Scan the entries below for the word "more". Copy out every line in which it occurs.

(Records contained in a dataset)
╭──

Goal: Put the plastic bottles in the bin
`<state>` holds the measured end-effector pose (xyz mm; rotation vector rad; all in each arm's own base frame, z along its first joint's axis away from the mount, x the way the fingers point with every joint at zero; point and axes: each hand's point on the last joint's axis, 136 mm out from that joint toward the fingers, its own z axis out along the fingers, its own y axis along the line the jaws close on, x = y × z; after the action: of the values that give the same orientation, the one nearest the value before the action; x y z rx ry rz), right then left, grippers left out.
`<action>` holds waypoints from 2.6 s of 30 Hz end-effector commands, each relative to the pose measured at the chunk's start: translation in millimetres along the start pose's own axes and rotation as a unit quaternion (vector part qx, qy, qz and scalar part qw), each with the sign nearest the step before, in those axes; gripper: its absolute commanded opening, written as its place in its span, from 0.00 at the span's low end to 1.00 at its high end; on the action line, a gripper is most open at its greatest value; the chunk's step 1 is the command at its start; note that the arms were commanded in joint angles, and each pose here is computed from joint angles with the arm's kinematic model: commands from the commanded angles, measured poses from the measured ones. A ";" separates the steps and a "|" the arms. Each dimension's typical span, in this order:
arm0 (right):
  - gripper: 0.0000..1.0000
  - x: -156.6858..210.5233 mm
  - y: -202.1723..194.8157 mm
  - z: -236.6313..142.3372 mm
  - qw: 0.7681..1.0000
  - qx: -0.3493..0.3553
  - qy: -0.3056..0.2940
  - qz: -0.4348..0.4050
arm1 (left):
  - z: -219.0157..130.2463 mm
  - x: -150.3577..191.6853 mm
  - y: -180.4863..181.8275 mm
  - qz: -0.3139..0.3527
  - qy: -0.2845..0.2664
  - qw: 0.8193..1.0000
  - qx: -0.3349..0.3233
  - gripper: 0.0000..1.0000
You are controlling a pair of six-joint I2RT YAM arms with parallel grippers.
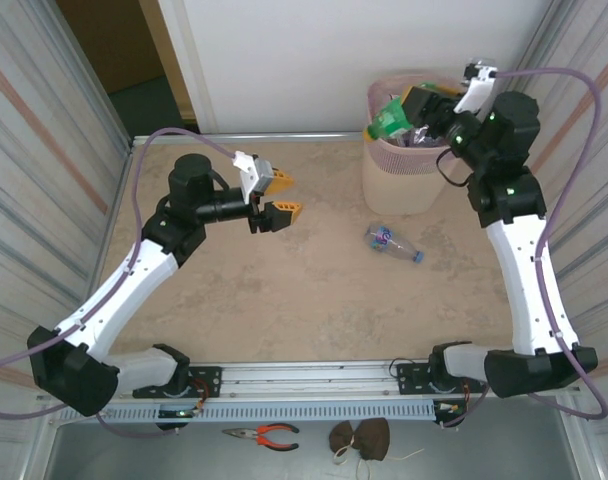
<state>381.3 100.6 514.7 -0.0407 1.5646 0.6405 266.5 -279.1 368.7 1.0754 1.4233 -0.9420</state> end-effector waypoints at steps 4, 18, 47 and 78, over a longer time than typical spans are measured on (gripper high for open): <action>0.51 -38.7 -53.8 9.8 0.988 0.099 -0.037 -0.111 | -6.6 0.0 -6.2 0.007 0.001 1.000 -0.006 0.65; 0.49 -67.0 -166.0 49.1 0.951 0.212 -0.129 -0.185 | -8.1 6.3 1.0 -0.006 -0.001 0.999 -0.033 0.64; 0.65 30.9 -252.0 135.3 0.948 0.234 -0.074 -0.203 | 4.3 17.2 18.5 -0.029 0.018 0.998 -0.048 0.63; 0.44 6.4 -231.0 137.1 0.968 0.201 0.004 -0.150 | -1.2 18.1 8.7 -0.038 0.012 0.998 -0.038 0.63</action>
<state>582.2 -33.1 447.1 0.0071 1.5679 0.0269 278.4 -272.0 346.2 0.9776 1.5442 -0.9129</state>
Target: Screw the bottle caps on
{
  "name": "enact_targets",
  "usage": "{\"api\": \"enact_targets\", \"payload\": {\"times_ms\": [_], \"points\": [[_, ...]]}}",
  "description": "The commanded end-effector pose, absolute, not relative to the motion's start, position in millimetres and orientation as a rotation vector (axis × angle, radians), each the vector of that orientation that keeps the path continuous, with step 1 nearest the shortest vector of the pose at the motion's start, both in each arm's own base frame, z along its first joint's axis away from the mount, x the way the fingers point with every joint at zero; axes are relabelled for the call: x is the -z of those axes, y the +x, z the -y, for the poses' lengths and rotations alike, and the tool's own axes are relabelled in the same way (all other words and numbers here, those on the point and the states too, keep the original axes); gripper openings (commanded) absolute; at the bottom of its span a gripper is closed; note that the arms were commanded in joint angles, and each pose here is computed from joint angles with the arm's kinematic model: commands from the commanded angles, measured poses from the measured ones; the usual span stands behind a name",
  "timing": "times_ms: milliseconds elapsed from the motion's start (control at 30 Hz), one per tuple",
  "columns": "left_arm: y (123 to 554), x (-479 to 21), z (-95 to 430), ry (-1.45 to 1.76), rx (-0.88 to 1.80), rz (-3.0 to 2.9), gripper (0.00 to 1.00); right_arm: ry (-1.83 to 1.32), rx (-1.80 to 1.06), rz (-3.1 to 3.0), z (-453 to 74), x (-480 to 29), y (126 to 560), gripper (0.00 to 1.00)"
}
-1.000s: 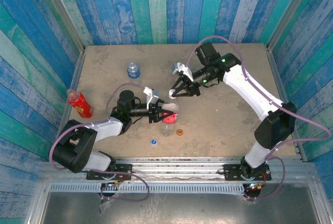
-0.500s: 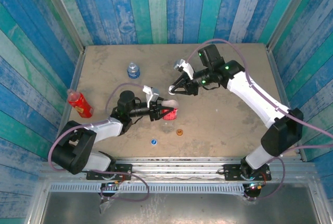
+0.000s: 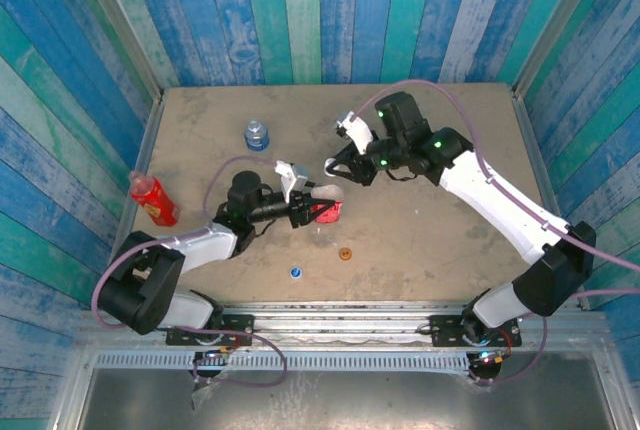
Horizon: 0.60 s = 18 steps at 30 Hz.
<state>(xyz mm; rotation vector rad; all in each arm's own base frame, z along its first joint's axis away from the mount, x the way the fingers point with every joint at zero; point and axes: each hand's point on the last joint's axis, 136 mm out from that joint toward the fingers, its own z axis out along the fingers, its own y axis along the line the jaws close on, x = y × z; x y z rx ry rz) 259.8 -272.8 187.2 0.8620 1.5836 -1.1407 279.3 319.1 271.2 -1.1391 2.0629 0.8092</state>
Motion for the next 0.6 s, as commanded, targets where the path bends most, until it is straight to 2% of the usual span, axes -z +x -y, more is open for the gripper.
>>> {"api": "enact_targets", "payload": {"times_ms": [0, 567], "points": [[277.0, -267.1, 277.7, 0.853, 1.045, -1.276, 0.51, -1.243, -0.643, -2.424, -295.4, -192.8, 242.0, 0.29], [279.5, -262.2, 267.5, 0.8, 0.965, -1.226, 0.54, -0.911, -0.623, -2.609, -296.5, -169.0, 257.3, 0.29]]}}
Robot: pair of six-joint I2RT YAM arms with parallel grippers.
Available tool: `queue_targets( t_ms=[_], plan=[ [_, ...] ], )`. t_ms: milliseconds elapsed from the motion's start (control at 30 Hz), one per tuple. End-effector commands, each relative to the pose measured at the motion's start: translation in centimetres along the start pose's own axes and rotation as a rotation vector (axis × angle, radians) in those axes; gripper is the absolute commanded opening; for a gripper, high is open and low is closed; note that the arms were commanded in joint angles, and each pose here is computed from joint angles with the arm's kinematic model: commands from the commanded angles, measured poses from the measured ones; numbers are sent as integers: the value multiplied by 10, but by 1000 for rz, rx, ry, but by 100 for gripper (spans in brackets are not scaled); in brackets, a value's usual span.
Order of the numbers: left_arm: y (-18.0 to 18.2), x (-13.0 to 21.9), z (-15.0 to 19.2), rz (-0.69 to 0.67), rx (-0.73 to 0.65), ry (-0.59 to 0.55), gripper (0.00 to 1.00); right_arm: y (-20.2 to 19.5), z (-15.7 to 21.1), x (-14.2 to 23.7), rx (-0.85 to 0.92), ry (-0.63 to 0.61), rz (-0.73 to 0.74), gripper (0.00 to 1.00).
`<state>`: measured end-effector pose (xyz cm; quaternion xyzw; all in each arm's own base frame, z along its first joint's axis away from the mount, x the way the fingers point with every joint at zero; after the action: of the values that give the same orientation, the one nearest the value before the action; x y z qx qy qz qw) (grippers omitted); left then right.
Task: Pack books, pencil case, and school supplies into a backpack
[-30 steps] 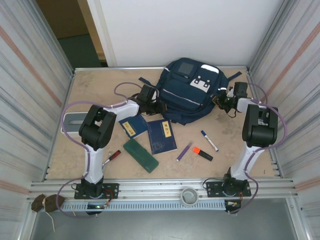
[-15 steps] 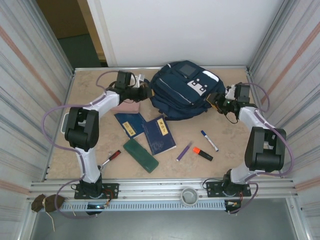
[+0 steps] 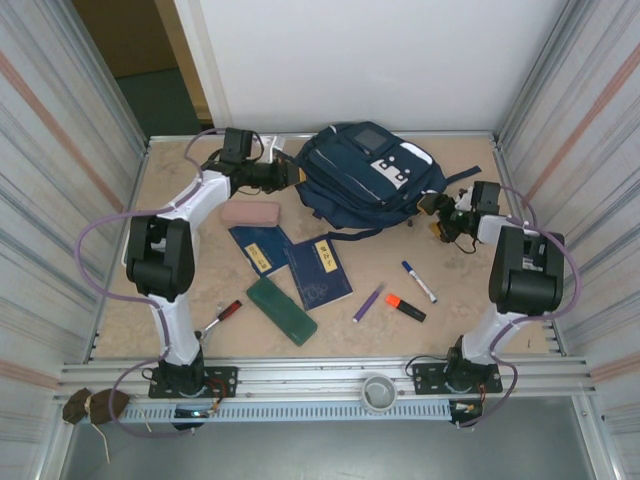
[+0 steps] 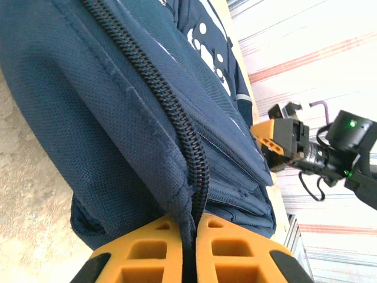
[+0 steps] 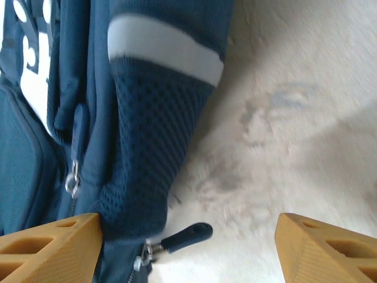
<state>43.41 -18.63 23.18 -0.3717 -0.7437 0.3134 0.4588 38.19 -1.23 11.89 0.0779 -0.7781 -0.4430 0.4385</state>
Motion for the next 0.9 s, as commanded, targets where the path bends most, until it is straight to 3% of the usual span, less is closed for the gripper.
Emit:
queue_targets(
  t_ms=[0, 100, 233, 333, 433, 533, 600, 667, 767, 867],
  plan=[
    [-15, 10, -10, 87, -67, 16, 3, 18, -26, -13, 22, -29, -132, 74],
    [-5, 8, -14, 73, -50, 22, 2, 25, -36, -18, 28, -51, -161, 65],
    [8, 8, -27, 59, -23, 7, 3, 31, -38, -21, 3, -50, -182, 22],
    [18, 7, -42, 32, -4, -5, 8, 43, -28, -12, -24, -68, -228, 6],
    [38, -1, -58, -23, 27, -17, 17, 66, -13, 5, -73, -127, -295, 1],
    [50, 3, -77, -95, 39, -59, 39, 89, 6, 17, -167, -202, -331, 0],
    [56, 18, -88, -166, 52, -122, 51, 107, 18, 21, -198, -248, -345, 0],
    [56, 41, -93, -225, 54, -201, 56, 125, 31, 22, -215, -281, -356, 0],
    [39, 80, -80, -302, 18, -327, 62, 144, 48, 20, -242, -312, -368, 0],
    [21, 103, -42, -347, -14, -401, 66, 162, 61, 19, -238, -331, -383, 0]
  ],
)
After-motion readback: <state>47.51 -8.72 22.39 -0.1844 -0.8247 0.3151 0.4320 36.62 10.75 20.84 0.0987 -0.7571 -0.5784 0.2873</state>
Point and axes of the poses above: each hand's point on the last joint's axis, 136 mm out from that joint toward the fingers, its own x axis back along the fingers, its own y axis along the line the jaws close on, z = x × y, the point moved 8 cm from there along x, back along the fingers, and after that the axes turned 6 degrees about x, right-handed, at the moved point
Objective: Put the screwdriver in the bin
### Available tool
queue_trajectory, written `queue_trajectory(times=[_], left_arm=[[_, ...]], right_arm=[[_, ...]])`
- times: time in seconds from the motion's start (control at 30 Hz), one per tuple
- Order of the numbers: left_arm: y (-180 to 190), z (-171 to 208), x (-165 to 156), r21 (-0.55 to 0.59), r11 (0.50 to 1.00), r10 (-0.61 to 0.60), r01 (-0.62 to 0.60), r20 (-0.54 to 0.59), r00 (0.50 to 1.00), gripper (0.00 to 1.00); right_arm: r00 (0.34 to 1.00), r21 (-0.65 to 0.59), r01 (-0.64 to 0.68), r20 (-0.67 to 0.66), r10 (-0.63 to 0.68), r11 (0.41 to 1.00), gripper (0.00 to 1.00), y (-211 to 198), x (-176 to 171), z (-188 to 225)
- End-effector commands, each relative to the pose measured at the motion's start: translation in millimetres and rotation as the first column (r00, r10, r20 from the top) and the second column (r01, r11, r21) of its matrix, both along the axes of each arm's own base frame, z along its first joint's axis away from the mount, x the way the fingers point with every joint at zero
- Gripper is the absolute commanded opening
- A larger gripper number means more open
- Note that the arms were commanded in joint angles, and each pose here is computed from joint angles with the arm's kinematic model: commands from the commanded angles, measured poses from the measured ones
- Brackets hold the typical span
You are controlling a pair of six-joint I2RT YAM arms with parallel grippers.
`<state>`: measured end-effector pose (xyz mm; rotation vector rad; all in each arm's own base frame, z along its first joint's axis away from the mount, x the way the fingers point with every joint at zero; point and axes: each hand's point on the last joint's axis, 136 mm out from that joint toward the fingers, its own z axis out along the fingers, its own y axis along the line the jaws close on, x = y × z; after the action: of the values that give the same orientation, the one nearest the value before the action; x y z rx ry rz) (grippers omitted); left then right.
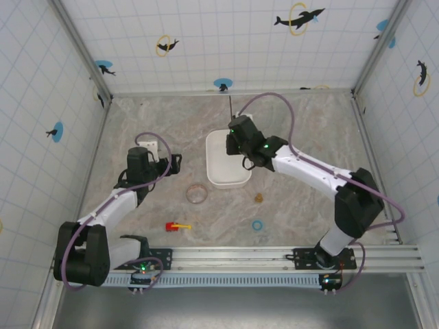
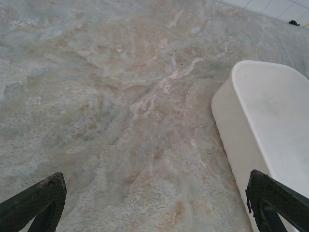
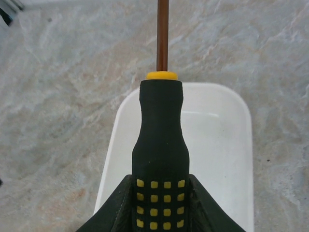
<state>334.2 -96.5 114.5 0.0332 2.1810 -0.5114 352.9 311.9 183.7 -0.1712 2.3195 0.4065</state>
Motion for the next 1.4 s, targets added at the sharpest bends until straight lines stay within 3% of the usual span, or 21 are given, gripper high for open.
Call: queue_trajectory(times=[0.0, 0.23, 0.73, 1.37], left_arm=[[-0.1, -2.1, -3.7, 0.012, 1.000, -0.001, 0.001, -0.010, 1.000, 0.98], [-0.1, -5.1, -4.8, 0.017, 1.000, -0.002, 0.002, -0.015, 1.000, 0.98], [2.0, -9.2, -7.6, 0.026, 1.000, 0.004, -0.004, -0.024, 1.000, 0.98], [5.1, -11.0, -11.0, 0.043, 0.999, 0.010, -0.009, -0.026, 1.000, 0.98]], right_arm=[[0.998, -0.057, 0.034, -0.052, -0.037, 0.998, 0.00, 6.2, -0.6, -17.6], [0.980, -0.137, 0.018, -0.194, -0.045, 0.990, 0.00, 8.5, -13.3, -70.0], [0.950, -0.202, -0.010, -0.308, -0.054, 0.979, 0.00, 14.6, -18.8, -125.2], [0.935, -0.230, -0.026, -0.350, -0.058, 0.973, 0.00, 17.1, -25.3, -152.1]])
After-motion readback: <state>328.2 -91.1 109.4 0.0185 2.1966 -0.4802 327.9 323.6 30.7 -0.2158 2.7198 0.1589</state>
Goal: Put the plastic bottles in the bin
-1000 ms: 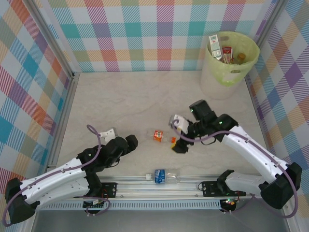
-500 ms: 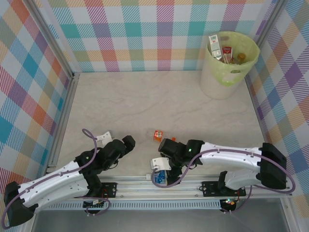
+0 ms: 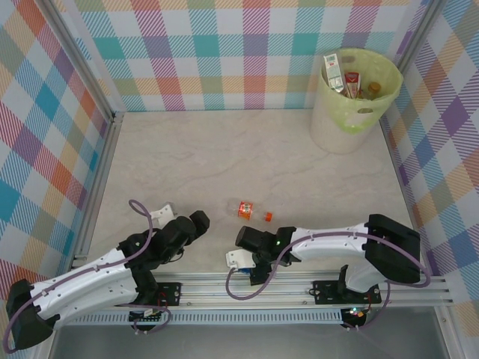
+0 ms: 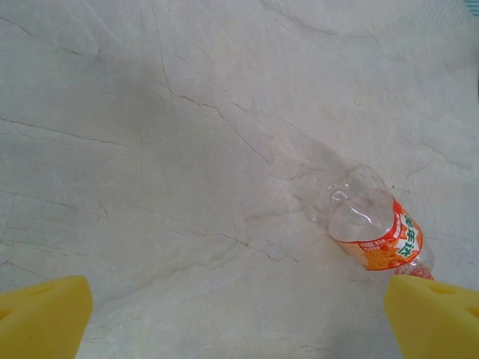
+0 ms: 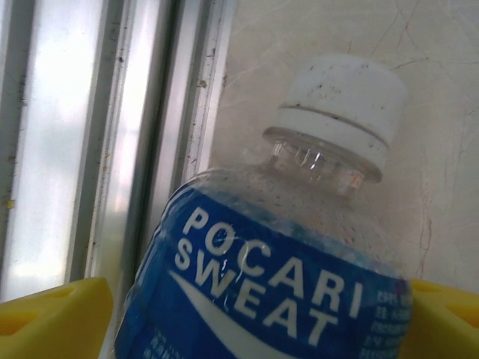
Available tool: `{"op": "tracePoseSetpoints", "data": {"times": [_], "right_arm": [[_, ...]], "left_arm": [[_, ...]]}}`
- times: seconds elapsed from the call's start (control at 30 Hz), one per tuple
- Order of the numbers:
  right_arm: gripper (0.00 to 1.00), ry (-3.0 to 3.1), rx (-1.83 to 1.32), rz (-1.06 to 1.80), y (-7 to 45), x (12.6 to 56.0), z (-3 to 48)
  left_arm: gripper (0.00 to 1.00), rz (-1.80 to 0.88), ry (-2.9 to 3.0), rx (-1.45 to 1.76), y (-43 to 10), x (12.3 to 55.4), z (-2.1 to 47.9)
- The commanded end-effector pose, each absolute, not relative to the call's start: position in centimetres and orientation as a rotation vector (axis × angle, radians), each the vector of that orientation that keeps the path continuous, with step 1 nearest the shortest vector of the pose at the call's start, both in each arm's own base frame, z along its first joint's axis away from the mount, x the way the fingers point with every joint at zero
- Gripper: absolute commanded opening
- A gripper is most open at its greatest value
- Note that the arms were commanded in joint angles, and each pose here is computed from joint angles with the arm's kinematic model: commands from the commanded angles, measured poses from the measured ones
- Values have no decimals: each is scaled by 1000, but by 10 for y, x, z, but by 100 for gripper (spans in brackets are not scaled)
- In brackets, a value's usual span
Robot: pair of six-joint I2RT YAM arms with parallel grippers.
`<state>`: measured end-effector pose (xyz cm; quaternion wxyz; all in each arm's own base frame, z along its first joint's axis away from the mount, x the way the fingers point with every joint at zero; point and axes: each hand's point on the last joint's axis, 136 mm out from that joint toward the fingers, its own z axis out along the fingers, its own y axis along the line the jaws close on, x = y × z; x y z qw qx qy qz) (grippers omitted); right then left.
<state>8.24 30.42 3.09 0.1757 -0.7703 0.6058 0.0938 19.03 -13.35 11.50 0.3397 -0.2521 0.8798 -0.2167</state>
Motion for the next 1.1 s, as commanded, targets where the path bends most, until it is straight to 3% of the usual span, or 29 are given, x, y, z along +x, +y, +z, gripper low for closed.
{"op": "tracePoseSetpoints", "data": {"times": [0.0,0.23,0.37,0.5,0.77,1.07], "right_arm": [[86,1741,-2082,176,312,101,29],[67,1813,-2002,108,303,126,39],[56,1766,-1908,229,308,134,81],[55,1833,-1661,379,307,167,142],[56,1757,-905,314,246,325,307],[56,1672,-300,92,120,473,417]], "left_arm": [[100,-521,2264,-683,-126,195,113],[100,-524,2259,-676,-129,202,115],[100,-541,2261,-644,-137,210,120],[100,-594,2243,-588,-152,221,128],[100,-617,2133,-567,-153,244,147],[100,-623,2083,-519,-150,264,160]]}}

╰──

• [Solved problem]
Motion for the next 0.6 s, as commanded, targets where the path bends most, until it is straight to 2% of the usual span, axes -z +x -y, more is open for the gripper.
- A larger gripper number means more open

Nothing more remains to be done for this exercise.